GELORA.CO -Selama Presiden Joko Widodo berkuasa dinilai lebih memfokuskan pembangunan infrastruktur, namun melupakan sistem hukum dan peradilan.
Hal itu dikatakan mantan hakim Mahkamah Kostitusi (MK) Maruarar Siahaan dalam acara diskusi publik bertema "Menyoal Langkah Mitigasi KPU Cegah Delegitimasi Hasil Pilpres 2024", di kawasan Menteng, Jakarta Pusat, Rabu (7/2).
"Kondisi ini tentunya menuntut kesadaran kita sebagai bangsa untuk memperbaikinya," kata Maruarar.
Sementara itu, pembicara diskusi lainnya, akademisi Charles Simabura menuturkan bahwa pemberian sanksi peringatan keras terakhir yang berulang dari Dewan Kehormatan Penyelenggara Pemilu (DKPP) terhadap Komisi Pemilihan Umum (KPU) RI menunjukkan tidak tegasnya DKPP sebagai lembaga negara.
"Peringatan keras terakhir yang kedua kalinya menunjukkan DKPP tidak tegas. Setidaknya sanksi berikutnya adalah pemberhentian sementara atau tetap," kata Charles.

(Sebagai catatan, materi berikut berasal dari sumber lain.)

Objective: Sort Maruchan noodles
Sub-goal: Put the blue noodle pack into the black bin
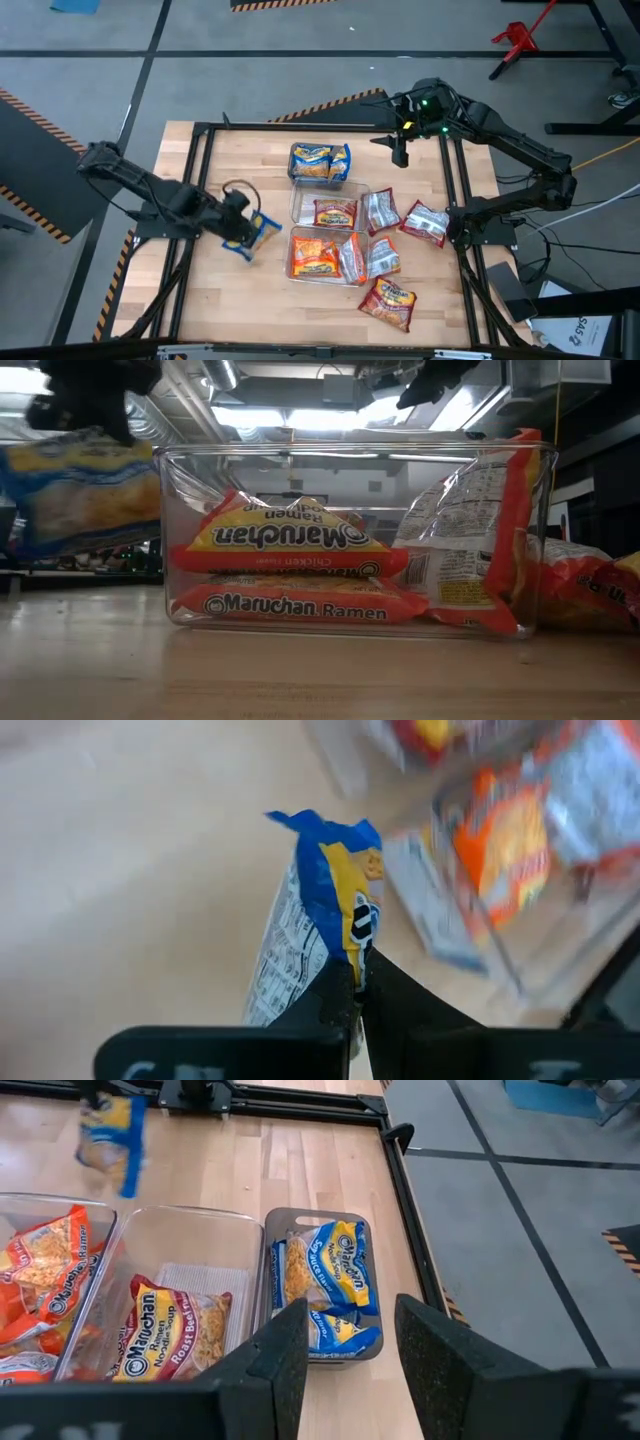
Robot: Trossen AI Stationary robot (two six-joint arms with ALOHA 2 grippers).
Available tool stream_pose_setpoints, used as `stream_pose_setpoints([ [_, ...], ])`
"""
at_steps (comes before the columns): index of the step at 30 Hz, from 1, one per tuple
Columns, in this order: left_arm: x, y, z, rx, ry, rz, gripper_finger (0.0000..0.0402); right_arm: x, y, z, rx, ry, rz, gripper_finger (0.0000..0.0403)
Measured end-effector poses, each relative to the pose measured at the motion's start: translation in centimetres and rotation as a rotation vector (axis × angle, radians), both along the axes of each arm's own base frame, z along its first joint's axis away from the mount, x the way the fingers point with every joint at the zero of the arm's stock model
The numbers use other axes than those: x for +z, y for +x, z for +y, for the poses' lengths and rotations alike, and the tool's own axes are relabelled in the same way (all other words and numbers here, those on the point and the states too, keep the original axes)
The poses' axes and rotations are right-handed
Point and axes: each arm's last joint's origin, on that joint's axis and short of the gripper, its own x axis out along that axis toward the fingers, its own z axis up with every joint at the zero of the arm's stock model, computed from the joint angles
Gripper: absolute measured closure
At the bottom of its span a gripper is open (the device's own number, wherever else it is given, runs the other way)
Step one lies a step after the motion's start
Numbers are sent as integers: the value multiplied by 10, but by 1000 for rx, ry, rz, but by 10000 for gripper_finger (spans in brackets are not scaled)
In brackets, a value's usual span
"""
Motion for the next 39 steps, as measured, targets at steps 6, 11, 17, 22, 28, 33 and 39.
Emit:
stream_pose_setpoints([
  [6,16,-7,37,58,106,-82,399,-1,0,0,-3,-7,10,265],
  [11,29,-13,69,127,246,-150,399,-1,0,0,7,-22,13,265],
  [17,39,-11,106,149,384,-196,399,-1,0,0,11,-27,14,265],
  [22,44,-4,139,116,422,-268,399,-1,0,0,17,-35,16,265],
  [28,53,0,179,62,420,-282,399,-1,-1,0,18,-37,17,265],
  [33,83,12,212,-21,478,-293,399,-1,-1,0,20,-40,18,265],
  [39,108,29,246,-121,488,-273,399,-1,-1,0,20,-38,21,265],
])
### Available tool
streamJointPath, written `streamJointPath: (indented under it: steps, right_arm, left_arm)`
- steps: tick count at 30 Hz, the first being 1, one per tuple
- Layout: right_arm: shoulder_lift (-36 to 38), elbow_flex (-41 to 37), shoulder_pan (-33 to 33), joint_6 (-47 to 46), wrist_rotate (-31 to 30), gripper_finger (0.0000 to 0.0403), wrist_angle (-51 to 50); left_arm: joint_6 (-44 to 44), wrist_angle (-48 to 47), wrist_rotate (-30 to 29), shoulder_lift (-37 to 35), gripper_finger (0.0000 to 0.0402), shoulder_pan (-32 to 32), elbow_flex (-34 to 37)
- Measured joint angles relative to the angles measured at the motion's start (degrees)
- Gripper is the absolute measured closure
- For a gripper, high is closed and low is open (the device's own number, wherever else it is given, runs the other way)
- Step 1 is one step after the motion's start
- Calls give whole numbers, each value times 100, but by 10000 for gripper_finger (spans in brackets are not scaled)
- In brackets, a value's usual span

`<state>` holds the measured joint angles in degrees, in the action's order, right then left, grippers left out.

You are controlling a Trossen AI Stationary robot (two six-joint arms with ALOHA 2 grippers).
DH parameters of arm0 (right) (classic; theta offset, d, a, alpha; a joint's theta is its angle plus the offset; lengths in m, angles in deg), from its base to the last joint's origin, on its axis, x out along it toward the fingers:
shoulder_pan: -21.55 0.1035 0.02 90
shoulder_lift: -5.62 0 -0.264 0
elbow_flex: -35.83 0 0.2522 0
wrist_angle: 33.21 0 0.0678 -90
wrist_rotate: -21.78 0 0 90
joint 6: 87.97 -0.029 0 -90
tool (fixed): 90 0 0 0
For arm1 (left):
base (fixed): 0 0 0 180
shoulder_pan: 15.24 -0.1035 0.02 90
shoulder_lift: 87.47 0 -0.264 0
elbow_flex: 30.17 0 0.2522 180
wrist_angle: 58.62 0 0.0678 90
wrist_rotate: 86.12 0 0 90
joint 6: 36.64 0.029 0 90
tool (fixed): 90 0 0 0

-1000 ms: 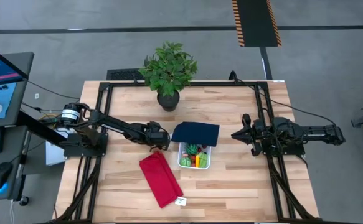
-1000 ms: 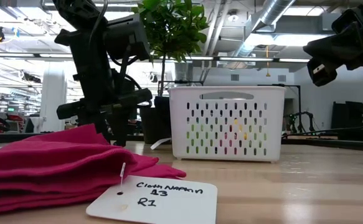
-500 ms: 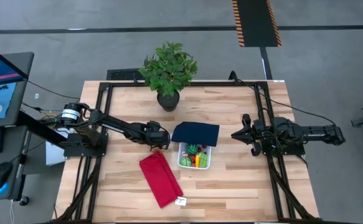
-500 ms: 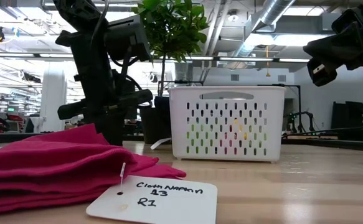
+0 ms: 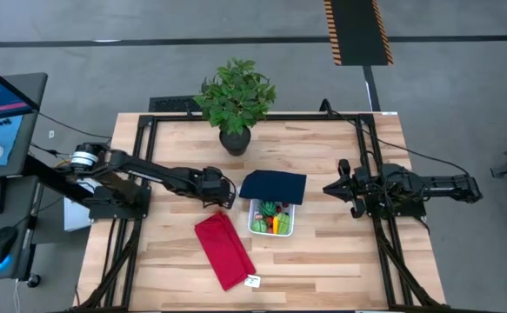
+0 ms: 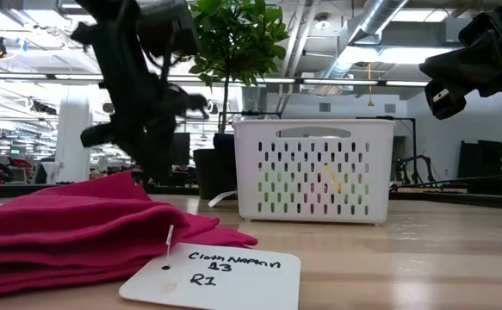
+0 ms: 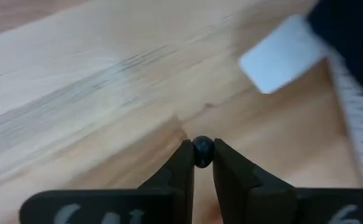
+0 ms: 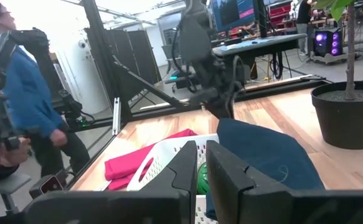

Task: Pick and placing Produce into tupperware
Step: Put the blueberry into the bin

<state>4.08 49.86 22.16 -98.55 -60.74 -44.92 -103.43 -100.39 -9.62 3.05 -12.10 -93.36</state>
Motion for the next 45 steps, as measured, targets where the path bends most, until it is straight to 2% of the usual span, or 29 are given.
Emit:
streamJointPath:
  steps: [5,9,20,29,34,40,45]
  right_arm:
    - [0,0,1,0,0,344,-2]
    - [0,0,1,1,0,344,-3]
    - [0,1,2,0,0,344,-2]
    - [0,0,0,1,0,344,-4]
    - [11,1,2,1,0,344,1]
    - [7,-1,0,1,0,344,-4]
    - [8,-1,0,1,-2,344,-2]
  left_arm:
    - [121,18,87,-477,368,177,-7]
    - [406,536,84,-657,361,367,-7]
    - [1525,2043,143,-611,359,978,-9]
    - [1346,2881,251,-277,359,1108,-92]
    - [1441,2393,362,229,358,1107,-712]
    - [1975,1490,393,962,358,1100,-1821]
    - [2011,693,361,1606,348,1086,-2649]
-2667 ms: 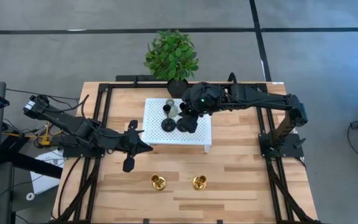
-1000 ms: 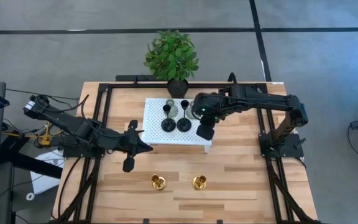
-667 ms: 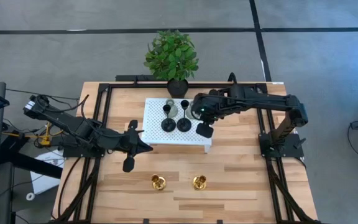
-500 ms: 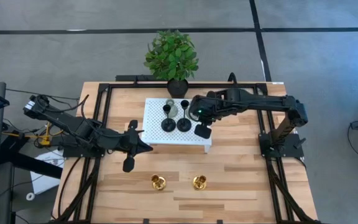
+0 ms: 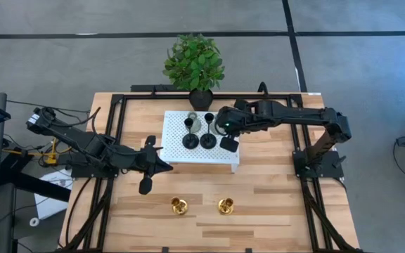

Pendapat lain disampaikan Prof. Ikrar Nusabakti. Menurutnya, jika Pemilu 2024 hasilnya tidak legitimate, yang ada dalam pikiran adalah bagaimana sebuah pemerintahan bisa terjadi atau bisa berjalan dengan baik.
"Legitimasi pemerintahan itu bukan hanya menentukan siapa pemimpinnya, tetapi kemenangan dalam pemilu itu apakah diterima oleh masyarakat atau tidak," kata Ikrar.
Dalam politik, tambah Ikrar, seseorang bisa saja memiliki power tetapi dia tidak memiliki otoritas politik. Artinya, jika kekuasaan yang diperoleh tidak legitimate, maka rakyat akan memandang kekuasaan yang diperoleh akan dianggap tidak ada. Sebaiknya, jika kekuasaan yang diperolehnya dengan cara yang baik, maka akan memiliki otoritas.